### Records excerpted from a collection
----

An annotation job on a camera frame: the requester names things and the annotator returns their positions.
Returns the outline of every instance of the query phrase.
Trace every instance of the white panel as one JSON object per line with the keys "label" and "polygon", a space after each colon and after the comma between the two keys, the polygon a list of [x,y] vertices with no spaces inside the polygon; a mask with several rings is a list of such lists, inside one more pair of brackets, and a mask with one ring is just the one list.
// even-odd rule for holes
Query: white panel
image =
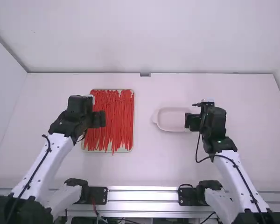
{"label": "white panel", "polygon": [[0,0],[0,35],[31,71],[264,71],[280,1]]}
{"label": "white panel", "polygon": [[[197,133],[163,132],[150,121],[160,106],[190,106],[202,98],[214,98],[216,105],[227,110],[228,135],[256,188],[280,190],[280,92],[271,74],[152,74],[150,78],[139,74],[32,74],[0,151],[1,187],[13,187],[32,165],[44,143],[41,134],[66,108],[68,97],[93,88],[135,91],[133,151],[114,156],[85,153],[78,144],[57,172],[56,184],[70,177],[92,185],[121,186],[220,180],[209,161],[195,163]],[[203,156],[201,144],[198,157]]]}
{"label": "white panel", "polygon": [[0,44],[0,143],[26,76],[26,71]]}

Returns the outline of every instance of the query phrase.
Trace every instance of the wire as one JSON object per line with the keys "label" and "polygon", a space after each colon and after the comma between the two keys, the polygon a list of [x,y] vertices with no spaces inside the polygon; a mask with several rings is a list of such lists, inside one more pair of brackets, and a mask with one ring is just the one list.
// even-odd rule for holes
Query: wire
{"label": "wire", "polygon": [[119,220],[119,221],[117,222],[117,224],[120,224],[122,220],[124,220],[124,218],[122,218],[121,220]]}
{"label": "wire", "polygon": [[120,221],[126,221],[126,222],[133,223],[133,224],[142,224],[142,223],[137,223],[137,222],[134,222],[132,220],[125,219],[125,218],[122,218],[122,219],[120,219],[120,218],[112,218],[112,219],[120,220]]}
{"label": "wire", "polygon": [[206,219],[205,220],[203,220],[200,224],[203,224],[203,223],[205,223],[207,220],[209,220],[210,219],[210,217],[212,216],[212,215],[214,215],[215,214],[215,212],[213,211],[209,216],[207,216],[206,217]]}
{"label": "wire", "polygon": [[243,180],[243,182],[244,182],[244,184],[245,184],[245,186],[246,186],[246,188],[247,188],[247,190],[248,190],[248,192],[249,192],[249,194],[250,194],[250,197],[252,198],[252,202],[255,204],[255,206],[256,206],[256,208],[257,208],[257,210],[258,210],[258,213],[259,213],[259,215],[260,215],[260,217],[261,217],[261,219],[262,219],[263,224],[266,224],[265,218],[264,218],[264,216],[263,216],[263,214],[262,214],[262,212],[261,212],[261,210],[260,210],[260,207],[259,207],[259,205],[258,205],[258,202],[257,202],[256,198],[254,197],[254,195],[253,195],[253,193],[252,193],[252,191],[251,191],[251,189],[250,189],[250,187],[249,187],[247,181],[245,180],[245,178],[244,178],[242,172],[240,171],[240,169],[238,168],[237,164],[236,164],[232,159],[230,159],[230,158],[228,158],[227,156],[224,156],[224,155],[217,155],[217,154],[216,154],[216,155],[207,156],[207,157],[205,157],[205,158],[203,158],[203,159],[201,159],[201,160],[199,160],[199,161],[197,160],[197,151],[198,151],[198,147],[199,147],[200,135],[201,135],[201,134],[199,133],[198,142],[197,142],[197,147],[196,147],[196,153],[195,153],[195,161],[196,161],[196,163],[201,163],[201,162],[203,162],[203,161],[205,161],[205,160],[207,160],[207,159],[214,158],[214,157],[221,157],[221,158],[225,158],[225,159],[227,159],[228,161],[230,161],[230,162],[233,164],[233,167],[234,167],[235,169],[237,169],[238,174],[241,176],[241,178],[242,178],[242,180]]}
{"label": "wire", "polygon": [[188,187],[193,188],[193,185],[188,184],[188,183],[183,183],[183,184],[179,185],[178,189],[181,188],[181,187],[183,187],[183,186],[188,186]]}
{"label": "wire", "polygon": [[25,184],[23,190],[21,191],[21,193],[19,194],[19,196],[18,196],[18,197],[16,198],[16,200],[14,201],[14,204],[13,204],[13,206],[11,207],[10,212],[9,212],[9,214],[8,214],[8,216],[7,216],[6,224],[8,224],[8,222],[10,221],[10,218],[11,218],[13,212],[14,212],[14,209],[15,209],[15,207],[16,207],[16,205],[17,205],[19,199],[22,197],[22,195],[24,194],[25,190],[30,188],[30,183],[32,182],[32,179],[34,178],[34,176],[35,176],[36,172],[38,171],[39,167],[42,165],[42,163],[43,163],[44,160],[46,159],[47,155],[48,155],[50,152],[52,152],[52,150],[51,150],[51,142],[50,142],[49,138],[48,138],[45,134],[43,134],[42,137],[45,138],[45,139],[47,140],[47,142],[48,142],[48,148],[47,148],[47,150],[46,150],[46,154],[43,156],[42,160],[39,162],[39,164],[38,164],[37,167],[35,168],[34,172],[32,173],[30,179],[29,179],[28,182]]}
{"label": "wire", "polygon": [[195,161],[196,161],[196,163],[200,163],[200,162],[202,162],[202,161],[198,161],[197,160],[197,153],[198,153],[198,147],[199,147],[199,141],[200,141],[200,132],[199,132],[199,136],[198,136],[198,141],[197,141],[197,147],[196,147],[196,152],[195,152]]}

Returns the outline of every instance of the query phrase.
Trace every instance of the metal frame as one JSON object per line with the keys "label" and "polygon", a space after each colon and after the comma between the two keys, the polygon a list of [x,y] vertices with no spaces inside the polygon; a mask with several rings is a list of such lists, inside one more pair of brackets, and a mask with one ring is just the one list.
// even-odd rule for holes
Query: metal frame
{"label": "metal frame", "polygon": [[[210,206],[180,206],[178,187],[115,187],[108,186],[108,202],[98,205],[98,212],[106,217],[167,217],[206,218],[213,209]],[[0,189],[0,195],[8,195],[10,188]],[[49,189],[51,198],[57,189]],[[280,211],[280,191],[259,191],[273,211]],[[95,217],[92,205],[74,204],[68,208],[68,216]]]}

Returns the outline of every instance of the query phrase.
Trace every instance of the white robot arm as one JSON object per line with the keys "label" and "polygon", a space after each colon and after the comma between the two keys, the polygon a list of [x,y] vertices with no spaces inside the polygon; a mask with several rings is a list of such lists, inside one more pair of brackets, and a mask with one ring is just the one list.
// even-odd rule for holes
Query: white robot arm
{"label": "white robot arm", "polygon": [[65,156],[88,128],[105,126],[105,112],[94,112],[93,95],[70,96],[68,107],[43,135],[37,159],[9,196],[0,196],[0,224],[51,224],[70,205],[89,201],[87,181],[68,179],[48,200],[49,185]]}

----

### TO DO
Omit all pictures and repeat the rest of the records verbatim.

### TASK RESPONSE
An annotation job on a camera frame: the requester names things and the annotator returns their positions.
Returns the outline of every instance of the query phrase.
Trace every instance of the white panel as one JSON object per line with the keys "label" and "polygon", a space after each colon and after the comma between the two keys, the polygon a list of [x,y] vertices with no spaces inside the polygon; a mask with several rings is a list of such lists, inside one more pair of brackets, and a mask with one ring is just the one list.
// even-odd rule for holes
Query: white panel
image =
{"label": "white panel", "polygon": [[0,0],[0,35],[31,71],[264,71],[280,1]]}
{"label": "white panel", "polygon": [[[197,133],[163,132],[150,121],[160,106],[190,106],[202,98],[214,98],[216,105],[227,110],[228,135],[256,188],[280,190],[280,92],[271,74],[152,74],[150,78],[139,74],[32,74],[0,151],[1,187],[13,187],[32,165],[44,143],[41,134],[66,108],[68,97],[93,88],[135,91],[133,151],[114,156],[85,153],[78,144],[57,172],[56,184],[70,177],[92,185],[121,186],[220,180],[209,161],[195,163]],[[203,156],[201,144],[198,157]]]}
{"label": "white panel", "polygon": [[0,44],[0,143],[26,76],[26,71]]}

Returns the outline of every instance of the query phrase.
Trace every instance of the wire as one JSON object per line with the keys "label" and "polygon", a space after each colon and after the comma between the two keys, the polygon a list of [x,y] vertices with no spaces inside the polygon; a mask with several rings is a list of such lists, inside one more pair of brackets, and a mask with one ring is just the one list.
// even-odd rule for holes
Query: wire
{"label": "wire", "polygon": [[119,220],[119,221],[117,222],[117,224],[120,224],[122,220],[124,220],[124,218],[122,218],[121,220]]}
{"label": "wire", "polygon": [[120,221],[126,221],[126,222],[133,223],[133,224],[142,224],[142,223],[137,223],[137,222],[134,222],[132,220],[125,219],[125,218],[122,218],[122,219],[120,219],[120,218],[112,218],[112,219],[120,220]]}
{"label": "wire", "polygon": [[206,219],[205,220],[203,220],[200,224],[203,224],[203,223],[205,223],[207,220],[209,220],[210,219],[210,217],[212,216],[212,215],[214,215],[215,214],[215,212],[213,211],[209,216],[207,216],[206,217]]}
{"label": "wire", "polygon": [[243,180],[243,182],[244,182],[244,184],[245,184],[245,186],[246,186],[246,188],[247,188],[247,190],[248,190],[248,192],[249,192],[249,194],[250,194],[250,197],[252,198],[252,202],[255,204],[255,206],[256,206],[256,208],[257,208],[257,210],[258,210],[258,213],[259,213],[259,215],[260,215],[260,217],[261,217],[261,219],[262,219],[263,224],[266,224],[265,218],[264,218],[264,216],[263,216],[263,214],[262,214],[262,212],[261,212],[261,210],[260,210],[260,207],[259,207],[259,205],[258,205],[258,202],[257,202],[256,198],[254,197],[254,195],[253,195],[253,193],[252,193],[252,191],[251,191],[251,189],[250,189],[250,187],[249,187],[247,181],[245,180],[245,178],[244,178],[242,172],[240,171],[240,169],[238,168],[237,164],[236,164],[232,159],[230,159],[230,158],[228,158],[227,156],[224,156],[224,155],[217,155],[217,154],[216,154],[216,155],[207,156],[207,157],[205,157],[205,158],[203,158],[203,159],[201,159],[201,160],[199,160],[199,161],[197,160],[197,151],[198,151],[198,147],[199,147],[200,135],[201,135],[201,134],[199,133],[198,142],[197,142],[197,147],[196,147],[196,153],[195,153],[195,161],[196,161],[196,163],[201,163],[201,162],[203,162],[203,161],[205,161],[205,160],[207,160],[207,159],[214,158],[214,157],[221,157],[221,158],[225,158],[225,159],[227,159],[228,161],[230,161],[230,162],[233,164],[233,167],[234,167],[235,169],[237,169],[238,174],[241,176],[241,178],[242,178],[242,180]]}
{"label": "wire", "polygon": [[188,187],[193,188],[193,185],[188,184],[188,183],[183,183],[183,184],[179,185],[178,189],[181,188],[181,187],[183,187],[183,186],[188,186]]}
{"label": "wire", "polygon": [[25,184],[23,190],[21,191],[21,193],[19,194],[19,196],[18,196],[18,197],[16,198],[16,200],[14,201],[14,204],[13,204],[13,206],[11,207],[10,212],[9,212],[9,214],[8,214],[8,216],[7,216],[6,224],[8,224],[8,222],[10,221],[10,218],[11,218],[13,212],[14,212],[14,209],[15,209],[15,207],[16,207],[16,205],[17,205],[19,199],[22,197],[22,195],[24,194],[25,190],[30,188],[30,183],[32,182],[32,179],[34,178],[34,176],[35,176],[36,172],[38,171],[39,167],[42,165],[42,163],[43,163],[44,160],[46,159],[47,155],[48,155],[50,152],[52,152],[52,150],[51,150],[51,142],[50,142],[49,138],[48,138],[45,134],[43,134],[42,137],[45,138],[45,139],[47,140],[47,142],[48,142],[48,148],[47,148],[47,150],[46,150],[46,154],[43,156],[42,160],[39,162],[39,164],[38,164],[37,167],[35,168],[34,172],[32,173],[30,179],[29,179],[28,182]]}
{"label": "wire", "polygon": [[195,161],[196,161],[196,163],[200,163],[200,162],[202,162],[202,161],[198,161],[197,160],[197,153],[198,153],[198,147],[199,147],[199,141],[200,141],[200,132],[199,132],[199,136],[198,136],[198,141],[197,141],[197,147],[196,147],[196,152],[195,152]]}

Returns the outline of every instance of the query phrase.
Trace every instance of the metal frame as one JSON object per line with the keys "label" and "polygon", a space after each colon and after the comma between the two keys, the polygon a list of [x,y] vertices with no spaces inside the polygon; a mask with several rings is a list of such lists, inside one more pair of brackets, and a mask with one ring is just the one list.
// even-odd rule for holes
Query: metal frame
{"label": "metal frame", "polygon": [[[210,206],[180,206],[178,187],[115,187],[108,186],[108,202],[98,205],[98,212],[106,217],[167,217],[206,218],[213,209]],[[0,189],[0,195],[8,195],[10,188]],[[49,189],[51,198],[57,189]],[[280,211],[280,191],[259,191],[273,211]],[[95,217],[92,205],[74,204],[68,208],[68,216]]]}

Returns the outline of every instance of the query phrase.
Trace every instance of the white robot arm as one JSON object per line with the keys "label" and "polygon", a space after each colon and after the comma between the two keys, the polygon a list of [x,y] vertices with no spaces inside the polygon; a mask with several rings is a list of such lists, inside one more pair of brackets, and a mask with one ring is just the one list.
// even-odd rule for holes
Query: white robot arm
{"label": "white robot arm", "polygon": [[65,156],[88,128],[105,126],[105,112],[94,112],[93,95],[70,96],[68,107],[43,135],[37,159],[9,196],[0,196],[0,224],[51,224],[70,205],[89,201],[87,181],[68,179],[48,200],[49,185]]}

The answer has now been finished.